EU Health Regulator Approves AI Tool for Fatty Liver Disease Clinical Trials
The tool employs a machine learning model trained on over 100,000 annotations made by 59 pathologists who analyzed over 5,000 liver biopsy samples across nine large clinical trials.
The European Medicines Agency (EMA) has approved AIM-NASH, a tool that utilizes artificial intelligence (AI) for evaluating the severity of metabolic dysfunction-associated steatohepatitis (MASH) in clinical trials.
Developed by Boston-based PathAI, AIM-NASH assists pathologists in analyzing liver biopsy scans to assess histology in a standardized way. The tool employs a machine learning model trained on over 100,000 annotations made by 59 pathologists who analyzed over 5,000 liver biopsy samples across nine large clinical trials.

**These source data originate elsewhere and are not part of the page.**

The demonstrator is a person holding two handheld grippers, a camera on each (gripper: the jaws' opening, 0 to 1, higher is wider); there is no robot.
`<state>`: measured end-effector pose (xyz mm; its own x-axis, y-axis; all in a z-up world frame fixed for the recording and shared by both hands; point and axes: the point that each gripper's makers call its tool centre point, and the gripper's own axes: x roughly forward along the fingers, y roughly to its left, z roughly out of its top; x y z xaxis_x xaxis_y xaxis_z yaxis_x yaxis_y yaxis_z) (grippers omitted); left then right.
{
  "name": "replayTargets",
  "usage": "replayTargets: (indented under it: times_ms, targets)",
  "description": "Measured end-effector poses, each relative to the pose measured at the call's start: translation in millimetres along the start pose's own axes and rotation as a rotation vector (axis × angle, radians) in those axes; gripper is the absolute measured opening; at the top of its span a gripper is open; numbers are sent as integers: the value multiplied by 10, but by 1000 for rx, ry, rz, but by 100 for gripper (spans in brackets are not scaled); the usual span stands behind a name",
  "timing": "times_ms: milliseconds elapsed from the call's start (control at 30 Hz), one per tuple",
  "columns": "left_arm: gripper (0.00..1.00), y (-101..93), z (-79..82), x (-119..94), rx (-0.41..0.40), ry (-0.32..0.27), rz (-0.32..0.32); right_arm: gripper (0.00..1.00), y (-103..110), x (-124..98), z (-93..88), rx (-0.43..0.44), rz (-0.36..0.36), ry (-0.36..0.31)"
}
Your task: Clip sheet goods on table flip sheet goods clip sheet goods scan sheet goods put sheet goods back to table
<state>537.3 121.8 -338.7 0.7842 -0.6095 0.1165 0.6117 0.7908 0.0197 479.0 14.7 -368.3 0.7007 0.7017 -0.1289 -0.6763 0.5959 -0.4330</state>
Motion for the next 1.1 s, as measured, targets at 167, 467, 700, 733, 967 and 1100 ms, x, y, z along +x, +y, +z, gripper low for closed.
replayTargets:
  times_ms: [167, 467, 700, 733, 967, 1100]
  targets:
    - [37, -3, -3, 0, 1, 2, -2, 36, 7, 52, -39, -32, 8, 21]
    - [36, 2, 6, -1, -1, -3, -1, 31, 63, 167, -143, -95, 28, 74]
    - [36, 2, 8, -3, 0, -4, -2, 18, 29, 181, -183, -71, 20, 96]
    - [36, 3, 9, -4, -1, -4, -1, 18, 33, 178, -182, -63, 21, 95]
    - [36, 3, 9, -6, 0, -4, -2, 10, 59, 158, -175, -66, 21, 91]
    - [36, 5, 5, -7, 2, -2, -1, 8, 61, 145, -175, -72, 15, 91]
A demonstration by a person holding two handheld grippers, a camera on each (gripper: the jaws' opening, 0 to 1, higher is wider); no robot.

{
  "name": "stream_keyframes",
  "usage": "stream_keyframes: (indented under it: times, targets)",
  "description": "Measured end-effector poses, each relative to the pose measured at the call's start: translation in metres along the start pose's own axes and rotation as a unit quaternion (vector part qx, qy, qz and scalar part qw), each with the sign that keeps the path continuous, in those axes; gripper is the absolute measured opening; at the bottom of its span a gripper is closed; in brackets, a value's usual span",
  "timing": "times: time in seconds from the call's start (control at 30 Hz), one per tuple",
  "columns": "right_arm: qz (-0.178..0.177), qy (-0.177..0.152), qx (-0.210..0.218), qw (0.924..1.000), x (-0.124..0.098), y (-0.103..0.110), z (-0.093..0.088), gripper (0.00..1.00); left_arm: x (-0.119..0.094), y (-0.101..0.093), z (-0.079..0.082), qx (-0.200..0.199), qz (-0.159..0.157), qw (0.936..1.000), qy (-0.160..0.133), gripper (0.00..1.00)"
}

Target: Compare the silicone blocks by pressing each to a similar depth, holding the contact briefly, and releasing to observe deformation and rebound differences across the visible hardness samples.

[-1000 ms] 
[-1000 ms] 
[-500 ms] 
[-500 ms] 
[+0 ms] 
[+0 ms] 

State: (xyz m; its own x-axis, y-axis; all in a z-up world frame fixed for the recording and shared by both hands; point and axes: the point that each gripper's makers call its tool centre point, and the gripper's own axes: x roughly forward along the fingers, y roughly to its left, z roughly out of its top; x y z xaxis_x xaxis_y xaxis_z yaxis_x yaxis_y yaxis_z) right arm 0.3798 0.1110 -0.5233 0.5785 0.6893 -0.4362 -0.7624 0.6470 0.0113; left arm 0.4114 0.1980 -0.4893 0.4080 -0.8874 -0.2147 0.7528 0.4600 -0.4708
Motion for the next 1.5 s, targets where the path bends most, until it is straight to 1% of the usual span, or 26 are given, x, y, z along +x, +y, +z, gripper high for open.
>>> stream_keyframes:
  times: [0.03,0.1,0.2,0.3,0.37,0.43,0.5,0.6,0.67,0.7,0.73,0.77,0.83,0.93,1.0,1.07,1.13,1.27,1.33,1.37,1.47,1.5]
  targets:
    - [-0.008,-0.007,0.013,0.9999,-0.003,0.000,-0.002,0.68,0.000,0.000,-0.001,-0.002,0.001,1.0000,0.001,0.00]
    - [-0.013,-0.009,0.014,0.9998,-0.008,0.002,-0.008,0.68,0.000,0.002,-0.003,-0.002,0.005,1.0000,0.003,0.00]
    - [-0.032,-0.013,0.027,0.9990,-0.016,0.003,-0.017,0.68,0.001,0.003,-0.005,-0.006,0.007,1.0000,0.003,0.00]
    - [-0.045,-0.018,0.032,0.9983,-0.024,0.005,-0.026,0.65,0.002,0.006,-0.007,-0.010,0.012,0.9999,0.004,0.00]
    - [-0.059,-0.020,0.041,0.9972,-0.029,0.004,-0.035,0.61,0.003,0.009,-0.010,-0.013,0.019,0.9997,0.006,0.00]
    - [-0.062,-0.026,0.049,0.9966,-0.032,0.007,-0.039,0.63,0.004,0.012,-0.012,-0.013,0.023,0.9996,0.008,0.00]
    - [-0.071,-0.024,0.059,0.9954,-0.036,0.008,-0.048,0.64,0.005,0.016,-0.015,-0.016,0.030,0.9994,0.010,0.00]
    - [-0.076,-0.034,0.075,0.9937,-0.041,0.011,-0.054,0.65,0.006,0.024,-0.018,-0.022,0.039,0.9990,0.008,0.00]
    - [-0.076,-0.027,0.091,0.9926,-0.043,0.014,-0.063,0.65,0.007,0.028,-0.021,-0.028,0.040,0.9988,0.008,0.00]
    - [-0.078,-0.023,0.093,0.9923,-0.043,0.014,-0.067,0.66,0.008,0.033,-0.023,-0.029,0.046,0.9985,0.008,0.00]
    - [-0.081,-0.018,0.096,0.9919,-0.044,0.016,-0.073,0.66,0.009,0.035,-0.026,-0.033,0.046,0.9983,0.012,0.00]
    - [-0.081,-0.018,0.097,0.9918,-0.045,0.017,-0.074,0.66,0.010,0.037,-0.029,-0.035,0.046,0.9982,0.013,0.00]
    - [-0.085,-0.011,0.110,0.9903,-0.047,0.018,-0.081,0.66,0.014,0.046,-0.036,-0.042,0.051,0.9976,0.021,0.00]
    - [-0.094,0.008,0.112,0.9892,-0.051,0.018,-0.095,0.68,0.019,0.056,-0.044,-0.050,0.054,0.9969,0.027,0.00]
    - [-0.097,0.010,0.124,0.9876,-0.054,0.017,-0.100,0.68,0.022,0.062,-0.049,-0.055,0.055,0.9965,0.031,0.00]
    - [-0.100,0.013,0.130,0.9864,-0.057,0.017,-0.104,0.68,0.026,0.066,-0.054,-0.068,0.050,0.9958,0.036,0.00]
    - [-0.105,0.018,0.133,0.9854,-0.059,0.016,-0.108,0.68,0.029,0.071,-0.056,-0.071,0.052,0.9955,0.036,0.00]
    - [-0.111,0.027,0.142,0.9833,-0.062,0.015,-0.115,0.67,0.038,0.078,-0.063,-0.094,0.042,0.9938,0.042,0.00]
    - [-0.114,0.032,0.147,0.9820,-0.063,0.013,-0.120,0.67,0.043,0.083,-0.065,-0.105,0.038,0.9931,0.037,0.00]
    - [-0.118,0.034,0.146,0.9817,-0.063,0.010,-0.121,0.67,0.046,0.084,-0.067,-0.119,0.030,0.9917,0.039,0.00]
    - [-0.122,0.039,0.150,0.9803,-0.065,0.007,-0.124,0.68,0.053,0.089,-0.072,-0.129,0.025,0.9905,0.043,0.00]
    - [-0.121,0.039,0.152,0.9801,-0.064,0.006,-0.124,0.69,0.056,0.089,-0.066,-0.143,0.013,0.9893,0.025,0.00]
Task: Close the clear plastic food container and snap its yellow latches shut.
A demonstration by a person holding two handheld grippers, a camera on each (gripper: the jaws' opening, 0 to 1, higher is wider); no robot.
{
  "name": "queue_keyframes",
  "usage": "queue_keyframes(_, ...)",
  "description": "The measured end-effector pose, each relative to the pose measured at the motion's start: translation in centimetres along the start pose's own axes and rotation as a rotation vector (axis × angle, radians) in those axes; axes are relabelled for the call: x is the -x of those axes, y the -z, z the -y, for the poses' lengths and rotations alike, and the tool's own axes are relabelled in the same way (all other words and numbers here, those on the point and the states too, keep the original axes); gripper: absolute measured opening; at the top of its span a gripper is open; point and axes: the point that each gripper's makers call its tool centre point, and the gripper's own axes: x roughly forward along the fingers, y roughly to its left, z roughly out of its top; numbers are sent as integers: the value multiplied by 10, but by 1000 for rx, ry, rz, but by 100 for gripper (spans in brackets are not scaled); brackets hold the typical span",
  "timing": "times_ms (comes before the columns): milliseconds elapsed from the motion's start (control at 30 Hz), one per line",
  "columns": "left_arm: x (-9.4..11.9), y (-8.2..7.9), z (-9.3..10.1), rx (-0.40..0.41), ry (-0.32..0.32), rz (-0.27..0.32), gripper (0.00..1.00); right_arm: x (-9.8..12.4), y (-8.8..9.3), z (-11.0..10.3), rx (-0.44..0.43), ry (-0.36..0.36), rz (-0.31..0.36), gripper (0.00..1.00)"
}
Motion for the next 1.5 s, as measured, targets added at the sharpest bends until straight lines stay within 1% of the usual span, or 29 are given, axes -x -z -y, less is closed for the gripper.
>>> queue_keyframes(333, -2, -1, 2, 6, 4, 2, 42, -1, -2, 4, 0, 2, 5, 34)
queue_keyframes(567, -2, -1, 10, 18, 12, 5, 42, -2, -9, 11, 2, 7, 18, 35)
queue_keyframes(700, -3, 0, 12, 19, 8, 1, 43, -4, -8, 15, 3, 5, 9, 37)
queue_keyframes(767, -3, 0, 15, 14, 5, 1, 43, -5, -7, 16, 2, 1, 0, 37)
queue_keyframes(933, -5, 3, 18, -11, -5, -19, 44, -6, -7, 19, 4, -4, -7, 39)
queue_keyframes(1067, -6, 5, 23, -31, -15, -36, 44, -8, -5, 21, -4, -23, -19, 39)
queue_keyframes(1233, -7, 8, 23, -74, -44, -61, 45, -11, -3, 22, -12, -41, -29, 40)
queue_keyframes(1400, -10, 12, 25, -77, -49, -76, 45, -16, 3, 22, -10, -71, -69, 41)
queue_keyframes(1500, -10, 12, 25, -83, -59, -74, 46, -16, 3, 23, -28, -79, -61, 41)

The tool provides reliable assessments of disease activity with less variability than traditional methods. According to EMA, this breakthrough is expected to enhance consistency in clinical trials and improve the evaluation of new treatments.
Current State of MASH & Treatments
Metabolic dysfunction-associated steatohepatitis (MASH) is a progressive liver disease linked to obesity, Type 2 diabetes, hypertension, abnormal cholesterol levels, and abdominal fat. As per the American Liver Foundation, the condition affects approximately 1.5% to 6.5% of adults in the United States. If left untreated, it can lead to severe liver complications.
Currently, Rezdiffra by Madrigal Pharmaceuticals is the only US-approved medication for MASH. Pharmaceutical companies such as Novo Nordisk and Eli Lilly are also conducting clinical trials for their GLP-1 treatments to address the disease. The EMA is currently supervising technological advancements through a multi-year plan to ensure the responsible integration of such innovations into the European medicines network.
The Big Data Steering Group created the technology work plan, which received approval from the Heads of Medicines Agencies (HMA) in November 2023. It was subsequently endorsed by the Management Board of the EMA in December 2023.